Poging GOUD - Vrij
Still catching their breath
THE WEEK India
|April 27, 2025
More than a decade on, the scars of Syria's chemical attack survivors are far from faded
Abdul Rahman Idris was woken up by the sounds of screaming and ambulance sirens. A resident of Ein Tarma, an area in the Damascene suburb of Ghouta, the 10-year-old was accustomed to the chaos that the Syrian civil war brought. That night, however, was different. Amid the screams of panic were whispers of an unprecedented horror in the area—a chemical attack.
His eyes widened as he realised that the strike had been near his sister's house. He rushed there with some family members, but was met with haunting nothingness.

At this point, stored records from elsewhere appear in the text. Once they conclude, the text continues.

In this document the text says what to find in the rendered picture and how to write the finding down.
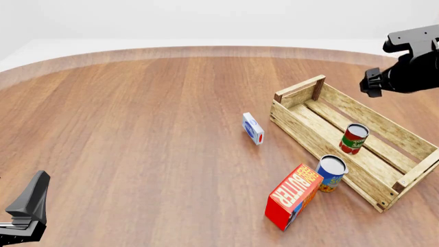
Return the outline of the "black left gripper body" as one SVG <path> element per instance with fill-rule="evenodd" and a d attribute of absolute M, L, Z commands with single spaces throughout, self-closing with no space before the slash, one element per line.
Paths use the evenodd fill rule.
<path fill-rule="evenodd" d="M 0 223 L 0 244 L 39 242 L 47 227 L 38 220 L 25 220 L 24 224 Z"/>

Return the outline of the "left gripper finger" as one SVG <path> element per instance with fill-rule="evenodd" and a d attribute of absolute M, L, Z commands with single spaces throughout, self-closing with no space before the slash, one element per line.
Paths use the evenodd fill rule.
<path fill-rule="evenodd" d="M 46 199 L 50 176 L 44 170 L 39 170 L 31 179 L 21 195 L 8 207 L 6 212 L 13 220 L 36 220 L 47 223 Z"/>

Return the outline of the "red tomato sauce can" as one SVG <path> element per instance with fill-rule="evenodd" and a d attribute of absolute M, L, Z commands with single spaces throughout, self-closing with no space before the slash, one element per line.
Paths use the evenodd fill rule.
<path fill-rule="evenodd" d="M 369 129 L 364 125 L 351 123 L 346 128 L 339 147 L 344 153 L 355 155 L 360 151 L 369 134 Z"/>

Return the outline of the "wooden slat tray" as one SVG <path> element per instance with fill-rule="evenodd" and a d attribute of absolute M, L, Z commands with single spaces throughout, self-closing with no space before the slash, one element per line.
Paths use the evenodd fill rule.
<path fill-rule="evenodd" d="M 343 180 L 379 212 L 387 211 L 439 166 L 439 148 L 325 83 L 318 75 L 275 93 L 271 120 L 316 158 L 340 157 Z M 374 132 L 358 154 L 339 147 L 350 123 Z"/>

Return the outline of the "small white blue box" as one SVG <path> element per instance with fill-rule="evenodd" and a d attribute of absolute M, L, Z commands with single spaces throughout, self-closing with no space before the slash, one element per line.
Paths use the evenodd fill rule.
<path fill-rule="evenodd" d="M 263 143 L 264 131 L 250 113 L 243 114 L 242 126 L 254 141 L 255 145 Z"/>

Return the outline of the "red butter box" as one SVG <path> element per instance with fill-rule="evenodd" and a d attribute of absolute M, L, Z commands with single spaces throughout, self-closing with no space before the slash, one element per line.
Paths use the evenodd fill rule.
<path fill-rule="evenodd" d="M 312 201 L 322 181 L 321 175 L 300 164 L 270 193 L 265 216 L 285 231 Z"/>

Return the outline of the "blue soup can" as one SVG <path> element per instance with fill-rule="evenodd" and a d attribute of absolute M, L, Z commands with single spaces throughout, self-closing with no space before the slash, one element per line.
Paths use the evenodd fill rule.
<path fill-rule="evenodd" d="M 348 167 L 341 158 L 327 154 L 320 158 L 316 172 L 323 177 L 319 190 L 329 193 L 335 191 Z"/>

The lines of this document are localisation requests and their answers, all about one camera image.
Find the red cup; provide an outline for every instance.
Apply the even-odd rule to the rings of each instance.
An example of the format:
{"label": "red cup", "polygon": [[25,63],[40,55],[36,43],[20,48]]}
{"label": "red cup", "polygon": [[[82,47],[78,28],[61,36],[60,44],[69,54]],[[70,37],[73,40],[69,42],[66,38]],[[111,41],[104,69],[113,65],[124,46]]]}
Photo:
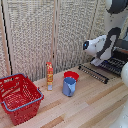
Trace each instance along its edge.
{"label": "red cup", "polygon": [[64,78],[66,78],[66,77],[72,77],[72,78],[74,78],[74,79],[76,80],[76,82],[77,82],[77,80],[78,80],[78,78],[79,78],[79,75],[78,75],[76,72],[67,71],[67,72],[64,73]]}

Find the cup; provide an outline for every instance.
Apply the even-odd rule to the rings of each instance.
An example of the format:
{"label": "cup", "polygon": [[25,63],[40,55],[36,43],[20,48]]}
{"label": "cup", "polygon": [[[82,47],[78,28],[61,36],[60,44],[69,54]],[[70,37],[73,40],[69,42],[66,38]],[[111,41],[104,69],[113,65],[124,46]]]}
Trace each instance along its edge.
{"label": "cup", "polygon": [[66,96],[73,96],[75,92],[76,80],[72,77],[66,77],[63,81],[63,94]]}

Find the basket handle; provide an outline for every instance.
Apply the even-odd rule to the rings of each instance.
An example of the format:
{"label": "basket handle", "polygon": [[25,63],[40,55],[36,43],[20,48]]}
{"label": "basket handle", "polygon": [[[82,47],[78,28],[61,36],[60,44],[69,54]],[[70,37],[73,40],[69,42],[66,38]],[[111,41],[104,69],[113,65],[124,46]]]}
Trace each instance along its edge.
{"label": "basket handle", "polygon": [[32,104],[32,103],[34,103],[34,102],[36,102],[36,101],[39,101],[39,100],[44,99],[44,95],[40,92],[39,88],[37,88],[37,91],[41,94],[41,97],[40,97],[40,98],[38,98],[38,99],[36,99],[36,100],[34,100],[34,101],[31,101],[31,102],[29,102],[29,103],[27,103],[27,104],[24,104],[24,105],[22,105],[22,106],[20,106],[20,107],[18,107],[18,108],[15,108],[15,109],[12,109],[12,110],[11,110],[11,109],[8,109],[8,107],[7,107],[6,103],[5,103],[5,101],[1,102],[0,104],[3,103],[4,106],[5,106],[5,108],[6,108],[9,112],[16,111],[16,110],[21,109],[21,108],[23,108],[23,107],[25,107],[25,106],[27,106],[27,105],[29,105],[29,104]]}
{"label": "basket handle", "polygon": [[2,78],[0,78],[0,80],[8,78],[8,77],[12,77],[12,76],[20,75],[20,74],[23,75],[25,78],[27,78],[27,76],[25,76],[23,73],[17,73],[17,74],[13,74],[13,75],[10,75],[10,76],[2,77]]}

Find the red basket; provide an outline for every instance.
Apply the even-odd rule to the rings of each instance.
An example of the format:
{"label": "red basket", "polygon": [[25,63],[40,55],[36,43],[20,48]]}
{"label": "red basket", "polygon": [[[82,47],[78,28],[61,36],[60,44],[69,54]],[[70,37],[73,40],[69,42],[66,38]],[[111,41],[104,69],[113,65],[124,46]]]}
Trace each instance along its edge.
{"label": "red basket", "polygon": [[43,94],[23,74],[0,79],[0,102],[14,125],[36,116]]}
{"label": "red basket", "polygon": [[72,78],[74,78],[74,79],[76,80],[76,82],[77,82],[77,80],[78,80],[78,78],[79,78],[79,75],[78,75],[76,72],[67,71],[67,72],[64,73],[64,78],[66,78],[66,77],[72,77]]}

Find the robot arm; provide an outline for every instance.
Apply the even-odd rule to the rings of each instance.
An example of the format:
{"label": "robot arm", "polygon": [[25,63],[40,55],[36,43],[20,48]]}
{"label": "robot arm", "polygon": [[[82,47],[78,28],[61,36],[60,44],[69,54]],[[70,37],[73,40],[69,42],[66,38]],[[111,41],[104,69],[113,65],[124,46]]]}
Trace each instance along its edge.
{"label": "robot arm", "polygon": [[[84,43],[83,49],[87,54],[91,54],[94,51],[95,53],[95,59],[91,62],[95,66],[98,66],[100,63],[102,63],[104,60],[108,60],[113,55],[114,46],[120,36],[121,29],[123,27],[123,24],[127,18],[128,15],[128,0],[106,0],[106,10],[105,10],[105,34],[106,37],[102,37],[102,40],[98,38],[97,42],[86,41]],[[91,51],[91,46],[94,46],[92,44],[95,44],[95,50]]]}

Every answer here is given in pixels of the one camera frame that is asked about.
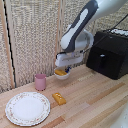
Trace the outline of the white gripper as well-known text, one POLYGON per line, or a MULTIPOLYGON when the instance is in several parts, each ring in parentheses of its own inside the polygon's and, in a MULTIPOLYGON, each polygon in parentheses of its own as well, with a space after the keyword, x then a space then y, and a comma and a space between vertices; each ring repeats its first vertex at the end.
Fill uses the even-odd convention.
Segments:
MULTIPOLYGON (((65 53, 61 52, 56 55, 55 65, 57 67, 64 67, 80 63, 83 60, 83 54, 80 52, 65 53)), ((66 69, 66 73, 70 71, 71 67, 66 69)))

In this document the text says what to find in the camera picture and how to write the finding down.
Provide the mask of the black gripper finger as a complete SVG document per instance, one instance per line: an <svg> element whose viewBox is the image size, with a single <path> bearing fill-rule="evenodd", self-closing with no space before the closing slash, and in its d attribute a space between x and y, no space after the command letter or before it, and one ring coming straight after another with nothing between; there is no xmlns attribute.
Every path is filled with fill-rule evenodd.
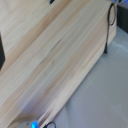
<svg viewBox="0 0 128 128"><path fill-rule="evenodd" d="M5 52L3 48L3 43L2 43L2 37L0 33L0 70L5 62Z"/></svg>

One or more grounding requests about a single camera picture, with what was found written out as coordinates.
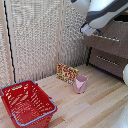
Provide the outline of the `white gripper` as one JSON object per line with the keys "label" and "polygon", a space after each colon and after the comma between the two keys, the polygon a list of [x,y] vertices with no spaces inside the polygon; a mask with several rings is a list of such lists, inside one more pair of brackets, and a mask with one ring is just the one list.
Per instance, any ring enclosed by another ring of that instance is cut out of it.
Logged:
{"label": "white gripper", "polygon": [[91,36],[95,32],[95,29],[91,28],[87,23],[84,23],[80,28],[80,32]]}

Nearly 12 years later, Idris narrates this story as we drive through the streets of Ein Tarma. As with many hotspots of the war, the road we are on is a stretch of ghostly reminders of the life it once held. The air is dusty, and the brown we are enveloped by is sometimes splashed with the colour of a lone shop or a restaurant among the ruins.
Idris points to the skeleton of a building, indistinguishable to me from the ones on either side of it.

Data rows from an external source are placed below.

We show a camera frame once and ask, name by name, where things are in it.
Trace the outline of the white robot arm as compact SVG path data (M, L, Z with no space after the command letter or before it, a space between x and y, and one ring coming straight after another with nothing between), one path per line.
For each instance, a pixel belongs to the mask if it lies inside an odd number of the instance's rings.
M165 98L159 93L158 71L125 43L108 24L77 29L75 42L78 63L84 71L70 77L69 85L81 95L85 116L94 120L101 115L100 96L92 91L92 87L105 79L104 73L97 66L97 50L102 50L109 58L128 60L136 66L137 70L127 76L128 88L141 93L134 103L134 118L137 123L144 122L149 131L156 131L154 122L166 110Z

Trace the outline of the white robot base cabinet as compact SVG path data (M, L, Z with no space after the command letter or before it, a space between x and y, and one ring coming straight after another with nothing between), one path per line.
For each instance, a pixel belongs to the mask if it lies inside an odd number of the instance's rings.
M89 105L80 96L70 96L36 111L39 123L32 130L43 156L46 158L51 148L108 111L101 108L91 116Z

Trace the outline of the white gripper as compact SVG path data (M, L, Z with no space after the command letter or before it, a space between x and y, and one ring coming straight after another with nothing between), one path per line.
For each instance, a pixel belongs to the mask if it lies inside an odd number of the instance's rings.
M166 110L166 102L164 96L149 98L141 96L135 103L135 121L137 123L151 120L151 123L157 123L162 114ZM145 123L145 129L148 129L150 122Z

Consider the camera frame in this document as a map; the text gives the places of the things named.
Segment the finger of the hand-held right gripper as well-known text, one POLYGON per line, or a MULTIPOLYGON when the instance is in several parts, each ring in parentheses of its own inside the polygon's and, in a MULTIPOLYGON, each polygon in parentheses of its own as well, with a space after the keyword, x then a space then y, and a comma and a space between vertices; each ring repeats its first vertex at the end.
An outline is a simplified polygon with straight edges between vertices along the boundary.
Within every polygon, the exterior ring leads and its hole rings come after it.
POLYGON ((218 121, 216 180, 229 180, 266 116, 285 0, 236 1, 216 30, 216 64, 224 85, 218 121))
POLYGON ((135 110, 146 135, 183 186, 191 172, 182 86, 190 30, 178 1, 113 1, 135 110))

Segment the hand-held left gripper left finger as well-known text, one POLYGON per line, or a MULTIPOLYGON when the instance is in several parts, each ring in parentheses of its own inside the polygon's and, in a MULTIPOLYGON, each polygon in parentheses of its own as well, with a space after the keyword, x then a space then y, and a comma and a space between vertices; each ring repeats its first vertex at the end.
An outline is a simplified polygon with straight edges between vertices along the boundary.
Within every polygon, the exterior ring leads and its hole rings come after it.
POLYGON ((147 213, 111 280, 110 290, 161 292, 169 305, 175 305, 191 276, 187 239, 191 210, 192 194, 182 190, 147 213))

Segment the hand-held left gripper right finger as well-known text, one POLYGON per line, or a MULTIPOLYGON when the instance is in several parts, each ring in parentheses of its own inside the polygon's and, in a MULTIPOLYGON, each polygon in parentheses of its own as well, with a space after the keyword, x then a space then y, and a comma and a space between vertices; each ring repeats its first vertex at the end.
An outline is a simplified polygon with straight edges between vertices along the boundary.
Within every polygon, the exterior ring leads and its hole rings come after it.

“That used to be my house,” he says.
In late August 2013, Bashar al-Assad's Baathist regime attacked multiple towns in Ghouta with the nerve agent sarin, killing over 1,100 people. The attack was part of the civil war that killed more than 2,30,000 people between 2011 and 2024, according to the Syrian Network for Human Rights. The war was brought to an abrupt end after a blitz takeover of the government in December 2024 by rebel forces led by Hayat Tahrir al-Sham (HTS). Assad and his family fled to Moscow, one of the regime's staunchest allies during the war.
After the attack, photos of the effects of the nerve agent on women and children emerged online, horrifying the local and international community. The regime vehemently denied responsibility but multiple investigations by human rights organisations said otherwise.